Amazonien, 17. November 2007
Indigene Gruppen, die sich seit Jahrhunderten frei im Amazonien aufgehalten haben und dort in ihren abgegrenzten Gebieten frei umherzogen, suchen immer häufiger Schutz in Brasilien vor Guerillakämpfern, Holzfällern oder Erdölfirmen. Ganze Stämme haben sich mittlerweile aus Peru, Kolumbien und Venezuela aus ihrem angestammten Lebensraum zurückgezogen um Verfolgung, Vergewaltigung und Mord zu entgehen.
Mit Überschreiten der Grenze geben sie damit jedoch ihre einfachsten Bürgerrechte auf und stossen damit bei den Behörden auf Probleme. Am Rio Negro im äussersten Nordwesten des Bundesstaates Amazonas haben sich mittlerweile 400 Indios auf brasilianisches Territorium vorgewagt, um den revolutionären Streitkräften Kolumbiens (Farc) zu entgehen. “Entweder ihr geht, oder wir töten eure Familien hat die Farc den Indios angedroht“, so Mauro Sposio, Direktor der Bundespolizei für Grenzfragen. “Es ist so schlimm dort auf der anderen Seite, dass sie hierher gekommen sind.“
“Sie haben keine Dokumente, die Kinder gehen nicht in die Schule und ansonsten erhalten sie auch keine staatlichen Zuwendungen – sie sind dort Staatsbürger und nicht hier“ erklärt André Fernando von der Indianervereinigung des Rio Negro. Nach seiner Aussage habe der Flüchtlingsstrom in den vergangenen Monaten stetig zugenommen, da die kolumbianische Guerilla inzwischen auch nach Venezuela eindringt und dort die Indiogruppen ebenfalls vertreibt.
Auch 1.500 Kilometer südwestlich flüchten indigene Gruppen, die bisher kaum oder gar keinen Kontakt zu der Aussenwelt hatten, vor Holzfällern und Erdölgesellschaften in den Nationalpark Serra do Divisor in Acre. “Wir haben dort zwar noch keinen Krieg, aber die Lebensräume sind in grosser Gefahr“ erklärt Wellington Figueiredo von der brasilianischen Indianerbehörde Funai. Zwei Gruppen, eine davon mit rund 100 Mitgliedern, sind inzwischen von Peru über den Rio Envira auf brasilianisches Territorium gelangt. Wenn die Vertreibung der Indios nicht aufgehalten wird, so befürchtet José Carlos dos Reis Meirelles, der dort einen Aussenposten der Funai betreibt, wird es bald zu Konfrontationen kommen. “Wenn wir jetzt nicht schnell handeln, kommt es irgendwann zu Toten und Verletzten“ erklärte er per Telefon einer brasilianischen Nachrichtenagentur.
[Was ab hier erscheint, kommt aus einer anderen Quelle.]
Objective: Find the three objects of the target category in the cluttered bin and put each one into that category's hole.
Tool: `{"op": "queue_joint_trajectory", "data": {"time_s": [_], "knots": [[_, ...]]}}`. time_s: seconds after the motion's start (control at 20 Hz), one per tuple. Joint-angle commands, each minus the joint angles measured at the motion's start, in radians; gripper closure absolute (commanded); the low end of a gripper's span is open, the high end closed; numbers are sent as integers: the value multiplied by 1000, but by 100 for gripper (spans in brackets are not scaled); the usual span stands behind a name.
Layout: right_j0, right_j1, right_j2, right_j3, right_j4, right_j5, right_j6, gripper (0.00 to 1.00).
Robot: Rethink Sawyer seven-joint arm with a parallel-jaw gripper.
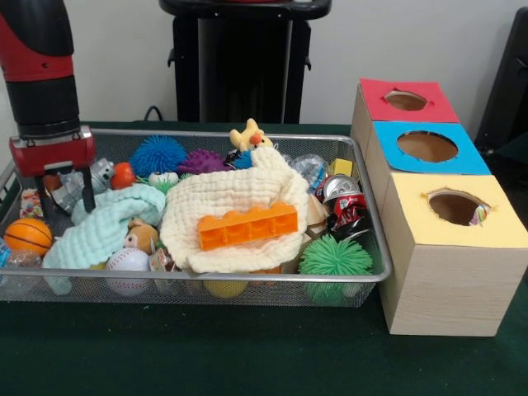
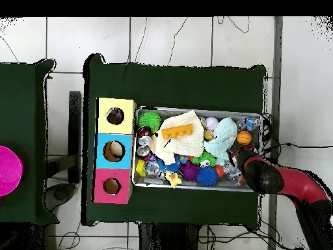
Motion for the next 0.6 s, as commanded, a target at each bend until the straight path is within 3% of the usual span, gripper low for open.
{"op": "queue_joint_trajectory", "data": {"time_s": [0.05,0.3,0.6], "knots": [[65,-32,-6,45,-42,-34,47,0],[87,-61,-49,-5,-101,-63,33,0],[54,-42,-14,-19,-94,-55,4,0]]}}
Die Indianerbehörde beobachtet mit grosser Sorge die Entwicklung im Amazonasgebiet. Auch wurden die peruanischen Behörden darüber informiert, Antwort erhalten haben die Brasilianer jedoch keine. Im Oktober erst hatte Perus Staatspräsident Alan Garcia erklärt, die Erdölförderung würde prinzipiell erst einmal niemanden beeinträchtigen, denn “diese Figur eines unkontaktierten Ureinwohners im Amazonas wird zwar angenommen, ist aber nicht bewiesen“.
Brasilien kann die Indiogruppen zwar Schutzgebiete zuweisen, aber auch dort verlieren die Ureinwohner zunehmend Gebiete an Goldsucher, Holzfäller und Agrarwirtschaft. Oft werden die einzelnen Gruppen mit Waffengewalt vertrieben und in viel zu kleine Gebiete gesteckt, in den mittlerweile die verschiedensten Gruppen leben. Oder sie landen in einer Elendssiedlung am Rande einer Stadt. „Es ist schon traurig, wie wenig Platz auf diesem riesigen Kontinent inzwischen den ursprünglichen Bewohnern zur Verfügung steht“ findet auch die Soziologin Azelene Kaingang, selbst indigener Abstammung.